Human papillomavirus, or HPV, is the most common sexually transmitted infection in the United States. More than 42 million Americans are currently infected with disease-causing types of HPV. When it comes to infections that are tracked through lab reporting, chlamydia holds the top spot, with roughly 1.5 million cases reported in 2024 alone. The broader picture is striking: about one in five people in the U.S. has a sexually transmitted infection on any given day.
HPV vs. Chlamydia: Why Two Answers Exist
The answer to “most common STD” depends on how you count. HPV wins by sheer volume of people infected at any one time. It spreads so easily through skin-to-skin contact that most sexually active people will get at least one type of HPV during their lives. Many never know it because the immune system clears most infections within a year or two without symptoms.

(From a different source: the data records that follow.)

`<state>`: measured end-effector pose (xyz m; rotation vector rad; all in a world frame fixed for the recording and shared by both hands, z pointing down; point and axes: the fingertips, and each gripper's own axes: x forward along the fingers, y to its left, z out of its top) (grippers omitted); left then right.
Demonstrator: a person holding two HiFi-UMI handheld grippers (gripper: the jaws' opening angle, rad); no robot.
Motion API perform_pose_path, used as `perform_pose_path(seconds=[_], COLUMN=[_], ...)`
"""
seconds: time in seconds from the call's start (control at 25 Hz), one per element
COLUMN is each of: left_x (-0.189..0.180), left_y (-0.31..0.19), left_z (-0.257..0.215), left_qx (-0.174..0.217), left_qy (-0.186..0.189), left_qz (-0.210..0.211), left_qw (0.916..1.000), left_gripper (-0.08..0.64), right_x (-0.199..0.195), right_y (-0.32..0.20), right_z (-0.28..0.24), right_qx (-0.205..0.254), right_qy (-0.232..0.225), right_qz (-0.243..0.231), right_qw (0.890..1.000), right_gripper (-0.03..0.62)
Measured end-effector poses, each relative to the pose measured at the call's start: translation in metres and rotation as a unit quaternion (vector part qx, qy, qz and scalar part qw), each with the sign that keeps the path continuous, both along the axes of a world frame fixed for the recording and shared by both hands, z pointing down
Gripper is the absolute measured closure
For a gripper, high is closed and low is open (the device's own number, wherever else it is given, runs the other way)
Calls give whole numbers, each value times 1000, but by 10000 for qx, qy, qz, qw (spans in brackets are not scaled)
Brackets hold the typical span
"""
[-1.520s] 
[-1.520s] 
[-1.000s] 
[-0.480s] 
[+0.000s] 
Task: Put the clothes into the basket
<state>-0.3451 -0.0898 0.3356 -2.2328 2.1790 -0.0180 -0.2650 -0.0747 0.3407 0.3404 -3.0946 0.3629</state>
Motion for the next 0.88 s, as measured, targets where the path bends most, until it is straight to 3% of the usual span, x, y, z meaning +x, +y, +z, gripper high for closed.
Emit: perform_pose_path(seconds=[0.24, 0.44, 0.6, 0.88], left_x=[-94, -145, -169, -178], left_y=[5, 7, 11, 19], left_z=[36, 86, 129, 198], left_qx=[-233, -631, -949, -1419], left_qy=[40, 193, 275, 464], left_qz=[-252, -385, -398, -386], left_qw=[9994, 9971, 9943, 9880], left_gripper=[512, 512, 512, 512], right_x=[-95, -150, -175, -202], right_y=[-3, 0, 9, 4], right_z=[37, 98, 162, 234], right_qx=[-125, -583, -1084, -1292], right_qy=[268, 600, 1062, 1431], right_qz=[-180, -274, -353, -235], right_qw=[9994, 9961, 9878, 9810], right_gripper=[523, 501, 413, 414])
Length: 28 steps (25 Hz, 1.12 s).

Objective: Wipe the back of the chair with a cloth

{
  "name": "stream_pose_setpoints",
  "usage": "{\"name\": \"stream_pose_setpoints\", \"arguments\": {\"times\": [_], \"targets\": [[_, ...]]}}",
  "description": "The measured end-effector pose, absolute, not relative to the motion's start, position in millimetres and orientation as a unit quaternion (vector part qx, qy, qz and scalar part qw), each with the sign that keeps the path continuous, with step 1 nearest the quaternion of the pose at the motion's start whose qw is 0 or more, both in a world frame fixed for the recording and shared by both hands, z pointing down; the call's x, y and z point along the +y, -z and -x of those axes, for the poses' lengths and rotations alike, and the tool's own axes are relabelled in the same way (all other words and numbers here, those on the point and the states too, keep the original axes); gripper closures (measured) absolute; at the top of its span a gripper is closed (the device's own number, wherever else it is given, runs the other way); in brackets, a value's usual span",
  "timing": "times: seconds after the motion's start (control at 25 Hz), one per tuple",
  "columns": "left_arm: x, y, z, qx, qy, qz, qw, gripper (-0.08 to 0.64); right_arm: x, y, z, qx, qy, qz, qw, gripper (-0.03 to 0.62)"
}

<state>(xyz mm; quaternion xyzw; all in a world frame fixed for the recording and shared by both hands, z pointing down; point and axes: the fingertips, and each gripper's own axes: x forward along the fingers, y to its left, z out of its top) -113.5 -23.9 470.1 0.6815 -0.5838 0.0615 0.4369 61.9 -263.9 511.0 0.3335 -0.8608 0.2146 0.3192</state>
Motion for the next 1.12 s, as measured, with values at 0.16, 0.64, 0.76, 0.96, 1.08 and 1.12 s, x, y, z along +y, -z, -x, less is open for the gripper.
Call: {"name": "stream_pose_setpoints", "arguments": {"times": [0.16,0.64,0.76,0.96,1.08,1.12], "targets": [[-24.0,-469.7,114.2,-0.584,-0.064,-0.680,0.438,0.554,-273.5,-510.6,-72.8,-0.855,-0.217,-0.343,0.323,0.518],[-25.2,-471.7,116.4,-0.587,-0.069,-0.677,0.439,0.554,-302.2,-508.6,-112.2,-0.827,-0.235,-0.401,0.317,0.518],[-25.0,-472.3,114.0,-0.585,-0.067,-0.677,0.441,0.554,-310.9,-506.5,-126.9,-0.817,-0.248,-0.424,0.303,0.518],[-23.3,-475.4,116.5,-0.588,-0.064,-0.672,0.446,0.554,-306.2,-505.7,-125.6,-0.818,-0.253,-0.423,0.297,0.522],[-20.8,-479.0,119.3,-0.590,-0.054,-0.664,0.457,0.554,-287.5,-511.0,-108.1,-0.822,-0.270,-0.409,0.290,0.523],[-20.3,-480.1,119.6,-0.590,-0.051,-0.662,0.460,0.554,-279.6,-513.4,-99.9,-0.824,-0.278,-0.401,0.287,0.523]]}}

Chlamydia, on the other hand, is the most commonly reported STI because doctors and labs are legally required to notify public health authorities when someone tests positive. HPV doesn’t carry the same reporting requirement, so its true numbers come from population-level estimates rather than case-by-case tracking. That’s why you’ll see chlamydia called the “most common” in some sources and HPV in others. Both statements are correct, just measured differently.
Chlamydia by the Numbers
Provisional CDC data for 2024 recorded 1,515,985 chlamydia cases at a rate of about 446 per 100,000 people. That’s nearly three times the number of gonorrhea cases (543,409) reported in the same year. And those figures almost certainly undercount the real burden because so many infections go undiagnosed.
The reason for that gap is symptoms, or the lack of them. Roughly 75 percent of women and 50 percent of men with chlamydia have no symptoms at all. You can carry the infection for weeks or months, pass it to partners, and never realize anything is wrong. When symptoms do appear, they typically involve unusual discharge, burning during urination, or in women, bleeding between periods.
Left untreated, chlamydia poses a real risk. About 10 to 15 percent of women with untreated chlamydia develop pelvic inflammatory disease, an infection of the uterus and fallopian tubes that can cause chronic pain and infertility. In men, untreated infection can lead to painful swelling in the reproductive tract. The good news: chlamydia is curable with a short course of antibiotics, and testing is a simple urine sample or swab.
Other Common STIs in the U.S.
Beyond HPV and chlamydia, several other infections affect millions of Americans:
- Trichomoniasis: A parasite-caused infection with an estimated two million cases in the U.S. as of 2018. Like chlamydia, it often produces no symptoms and is easily treated. It’s not a reportable infection, so official case counts don’t capture its true reach.
- Gonorrhea: The second most commonly reported bacterial STI, with 543,409 cases in 2024. It can infect the genitals, throat, and rectum, and growing antibiotic resistance makes it a major public health concern.
- Syphilis: Cases increased 80 percent between 2018 and 2022, climbing from 115,000 to more than 207,000 and reaching the highest numbers since the 1950s. Particularly alarming is the rise in congenital syphilis, which passes from mother to baby during pregnancy.
The CDC’s prevalence estimates also include herpes (HSV-2), hepatitis B, and HIV, bringing the total picture to eight commonly tracked infections.
Who Is Most Affected
Young people bear a disproportionate share of the burden. Those between 15 and 24 account for half of all new STI cases, despite making up only 25 percent of the sexually active population. Biology plays a role here: the cervix in younger women is more susceptible to infection. But behavioral factors matter too, including less consistent condom use, more frequent partner changes, and lower rates of routine screening.
Screening guidelines reflect this reality. The U.S. Preventive Services Task Force recommends chlamydia and gonorrhea screening for all sexually active women age 24 and younger, and for women 25 and older who have risk factors like a new partner, multiple partners, a partner with an STI, or inconsistent condom use. For men, there isn’t enough evidence yet for a blanket screening recommendation, though testing is still appropriate based on individual risk.
Why So Many Cases Go Undetected
The biggest driver of STI spread is the silent nature of these infections. When three out of four women with chlamydia feel perfectly fine, and most HPV infections clear on their own without ever being noticed, people don’t seek testing. That creates a cycle: undiagnosed infections get passed to new partners, who also don’t know they’re infected.
Routine screening breaks that cycle. A chlamydia test takes minutes, costs little (and is covered by most insurance for recommended groups), and catches infections before they cause damage. HPV vaccination, ideally given between ages 9 and 12 but available through age 26 (and in some cases up to 45), prevents the strains most likely to cause genital warts and cancer. Together, testing and vaccination are the two most effective tools for reducing the overall burden of STIs in the U.S.